Out of the box, Oracle Datatbase 10g Express Edition RDBMS is fast and powerful. The stated limitations of 2GB of maximum RAM usage and 2GB of total datafile management are plentiful for it to easily run as the back-end for a small to medium-sized office application.
However, we soon hit a connection limit as characterised by the following Oracle Errors:
ORA-12516: TNS:listener could not find available handler with matching protocol stack ORA-00020: maximum number of processes (%s) exceeded
We can get this second message because Oracle creates Operating System processes to handle Connections (or Sessions) - which means Processes, Sessions, and (as we’ll soon see..) Transactions are all related.

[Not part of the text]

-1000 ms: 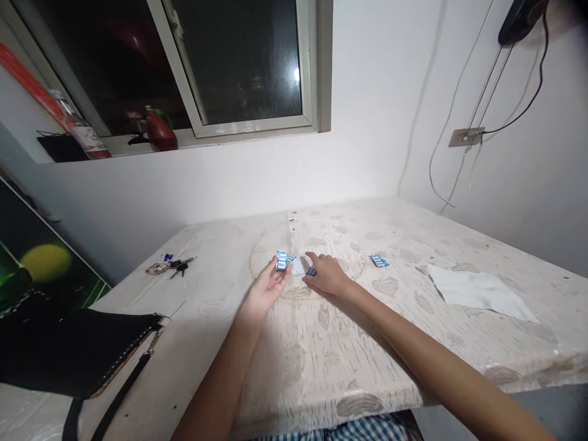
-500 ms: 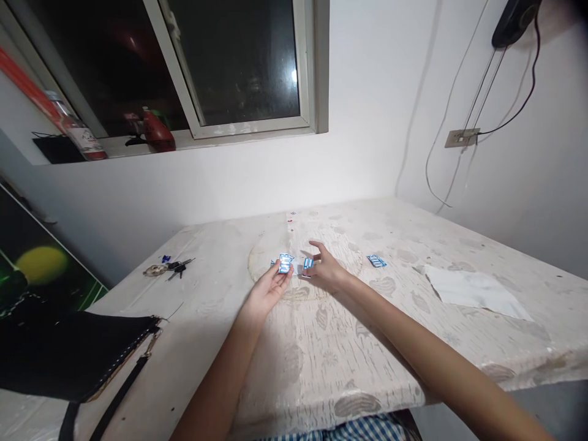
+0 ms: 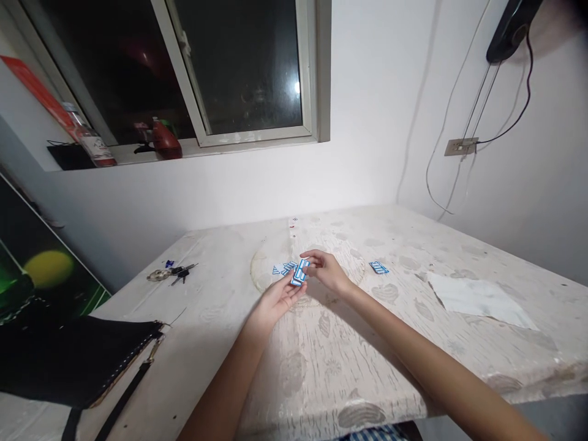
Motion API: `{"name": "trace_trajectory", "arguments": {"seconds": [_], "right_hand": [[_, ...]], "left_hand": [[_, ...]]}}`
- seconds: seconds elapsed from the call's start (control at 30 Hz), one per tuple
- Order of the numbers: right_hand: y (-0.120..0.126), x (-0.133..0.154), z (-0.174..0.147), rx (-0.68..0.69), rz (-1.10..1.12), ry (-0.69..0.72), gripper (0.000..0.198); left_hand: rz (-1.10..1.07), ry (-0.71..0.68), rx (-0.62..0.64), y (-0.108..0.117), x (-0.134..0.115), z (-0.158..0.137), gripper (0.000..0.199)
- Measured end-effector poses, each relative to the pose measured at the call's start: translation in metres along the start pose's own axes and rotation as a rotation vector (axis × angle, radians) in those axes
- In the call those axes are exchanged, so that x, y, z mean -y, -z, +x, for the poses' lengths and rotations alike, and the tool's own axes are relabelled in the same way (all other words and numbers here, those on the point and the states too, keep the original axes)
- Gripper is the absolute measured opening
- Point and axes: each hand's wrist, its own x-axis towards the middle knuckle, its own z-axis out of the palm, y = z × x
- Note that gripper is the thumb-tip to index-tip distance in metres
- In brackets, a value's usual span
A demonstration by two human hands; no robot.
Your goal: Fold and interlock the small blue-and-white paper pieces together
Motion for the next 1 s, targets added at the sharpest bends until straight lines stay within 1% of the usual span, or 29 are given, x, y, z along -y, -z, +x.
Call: {"name": "trace_trajectory", "arguments": {"seconds": [0.07,0.13,0.27,0.37,0.5,0.63,0.73,0.83,1.0], "right_hand": [[-0.001,-0.002,0.000,-0.005,-0.061,0.031,0.026],[-0.001,-0.004,-0.001,-0.009,-0.129,0.066,0.023],[-0.003,-0.006,-0.003,-0.044,-0.153,0.105,0.020],[-0.005,-0.007,-0.003,-0.087,-0.124,0.094,0.018],[-0.007,-0.010,-0.004,-0.111,-0.089,0.047,0.018],[-0.009,-0.012,-0.004,-0.151,-0.098,0.033,0.020],[-0.011,-0.010,-0.005,-0.159,-0.029,-0.032,0.019],[-0.010,-0.005,-0.006,-0.131,0.084,-0.122,0.022],[-0.002,0.005,-0.007,-0.166,0.284,-0.213,0.029]], "left_hand": [[0.015,-0.003,0.032,0.000,0.001,0.000,0.016],[0.023,-0.006,0.061,0.001,0.002,0.001,0.017],[0.046,-0.021,0.116,0.002,0.005,0.003,0.016],[0.059,-0.017,0.145,0.001,0.007,0.003,0.017],[0.070,-0.033,0.143,0.001,0.008,0.003,0.016],[0.089,-0.062,0.148,0.003,0.010,0.005,0.013],[0.113,-0.095,0.163,0.004,0.011,0.007,0.012],[0.173,-0.147,0.200,0.003,0.011,0.004,0.016],[0.307,-0.237,0.305,-0.002,0.007,-0.005,0.023]]}}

The default values in Oracle XE for these parameters are:
- Processes = 40
- Sessions = 49
- Transactions = 53
I was able to generate the above error message (
ORA-00020) from about ~30 connections on a vanilla Oracle XE installation (on Windows 7).
So, let’s increase these limits to allow more connections to our Oracle Server..
1. Log in as SYSDBA
From the menu ‘Oracle Database 10g Express Edition’, find and select ‘Run SQL Command Line’, then type:
connect sys as sysdba
and enter your SYS, or SYSTEM password at the prompt
2. ALTER SYSTEM commands
Update: The Oracle XE 10g documentation links below were broken, so they now point to the Oracle 19c documentation instead.

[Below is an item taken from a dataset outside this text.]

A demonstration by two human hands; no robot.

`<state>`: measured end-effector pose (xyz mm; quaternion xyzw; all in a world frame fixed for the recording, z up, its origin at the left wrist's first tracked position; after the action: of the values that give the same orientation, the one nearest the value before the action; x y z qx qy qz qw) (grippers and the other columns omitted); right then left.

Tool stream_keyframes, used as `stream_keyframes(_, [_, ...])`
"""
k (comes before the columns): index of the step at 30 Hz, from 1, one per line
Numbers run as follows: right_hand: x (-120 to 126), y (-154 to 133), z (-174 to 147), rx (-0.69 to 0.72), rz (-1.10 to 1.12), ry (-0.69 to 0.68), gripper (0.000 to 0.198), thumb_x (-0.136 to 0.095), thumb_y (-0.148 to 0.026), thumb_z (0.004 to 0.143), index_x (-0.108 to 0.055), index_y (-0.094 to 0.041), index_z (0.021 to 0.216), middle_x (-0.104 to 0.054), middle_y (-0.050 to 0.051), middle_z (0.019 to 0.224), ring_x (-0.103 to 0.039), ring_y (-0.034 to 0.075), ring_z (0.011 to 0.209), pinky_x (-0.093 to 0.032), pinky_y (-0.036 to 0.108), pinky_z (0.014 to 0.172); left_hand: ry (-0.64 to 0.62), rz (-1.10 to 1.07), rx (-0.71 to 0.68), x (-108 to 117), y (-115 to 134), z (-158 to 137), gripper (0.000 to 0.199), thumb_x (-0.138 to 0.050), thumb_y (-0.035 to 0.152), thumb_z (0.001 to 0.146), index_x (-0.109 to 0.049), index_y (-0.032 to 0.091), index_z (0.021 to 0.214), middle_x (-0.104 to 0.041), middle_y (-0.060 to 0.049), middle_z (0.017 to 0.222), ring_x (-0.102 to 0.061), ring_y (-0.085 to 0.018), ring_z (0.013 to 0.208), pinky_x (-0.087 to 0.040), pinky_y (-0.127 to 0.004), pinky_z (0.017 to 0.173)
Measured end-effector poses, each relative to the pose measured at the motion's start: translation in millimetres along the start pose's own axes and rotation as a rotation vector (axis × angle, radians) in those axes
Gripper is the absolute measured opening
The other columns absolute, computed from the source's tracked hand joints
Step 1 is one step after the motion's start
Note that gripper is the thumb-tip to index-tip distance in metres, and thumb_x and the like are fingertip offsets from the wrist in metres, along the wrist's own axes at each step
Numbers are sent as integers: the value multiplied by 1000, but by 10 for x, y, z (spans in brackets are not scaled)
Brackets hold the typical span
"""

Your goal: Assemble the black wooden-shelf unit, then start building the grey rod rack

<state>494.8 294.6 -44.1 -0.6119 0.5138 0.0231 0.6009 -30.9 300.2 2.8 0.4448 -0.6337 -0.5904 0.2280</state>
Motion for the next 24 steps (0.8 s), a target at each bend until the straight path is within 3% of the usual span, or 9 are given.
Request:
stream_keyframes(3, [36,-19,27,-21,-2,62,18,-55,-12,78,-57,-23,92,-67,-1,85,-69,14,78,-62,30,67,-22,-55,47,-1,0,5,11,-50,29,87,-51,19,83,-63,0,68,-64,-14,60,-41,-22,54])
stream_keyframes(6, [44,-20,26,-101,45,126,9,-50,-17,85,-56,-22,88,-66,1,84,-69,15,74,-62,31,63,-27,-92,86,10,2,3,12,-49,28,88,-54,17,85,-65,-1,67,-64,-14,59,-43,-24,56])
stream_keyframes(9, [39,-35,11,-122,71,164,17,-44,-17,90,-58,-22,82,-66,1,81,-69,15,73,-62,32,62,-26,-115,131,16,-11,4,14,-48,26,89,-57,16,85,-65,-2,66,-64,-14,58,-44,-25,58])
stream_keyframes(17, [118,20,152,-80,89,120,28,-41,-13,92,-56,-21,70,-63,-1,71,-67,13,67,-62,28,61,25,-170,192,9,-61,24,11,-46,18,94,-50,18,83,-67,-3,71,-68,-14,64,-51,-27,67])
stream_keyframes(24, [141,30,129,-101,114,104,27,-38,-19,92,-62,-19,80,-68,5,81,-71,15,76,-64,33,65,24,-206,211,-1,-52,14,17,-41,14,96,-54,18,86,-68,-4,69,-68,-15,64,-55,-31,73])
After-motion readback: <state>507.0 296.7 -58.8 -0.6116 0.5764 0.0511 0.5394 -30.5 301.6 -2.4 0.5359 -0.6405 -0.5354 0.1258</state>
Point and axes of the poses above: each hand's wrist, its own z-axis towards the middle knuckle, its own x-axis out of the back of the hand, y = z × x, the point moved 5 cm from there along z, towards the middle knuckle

PROCESSES = 40 to Operating System Dependant
SESSIONS = (1.1 * PROCESSES) + 5
TRANSACTIONS = 1.1 * SESSIONS
So, what value to start with for PROCESSES? Trebling it is as good a start as any, then I’d add a few more for good measure.. Here are the values I recommend:
- PROCESSES = 150
- SESSIONS = 300
- TRANSACTIONS = 330
type the following commands:
alter system set processes = 150 scope = spfile; alter system set sessions = 300 scope = spfile; alter system set transactions = 330 scope = spfile;
then to make the settings take effect, we need to bounce the database..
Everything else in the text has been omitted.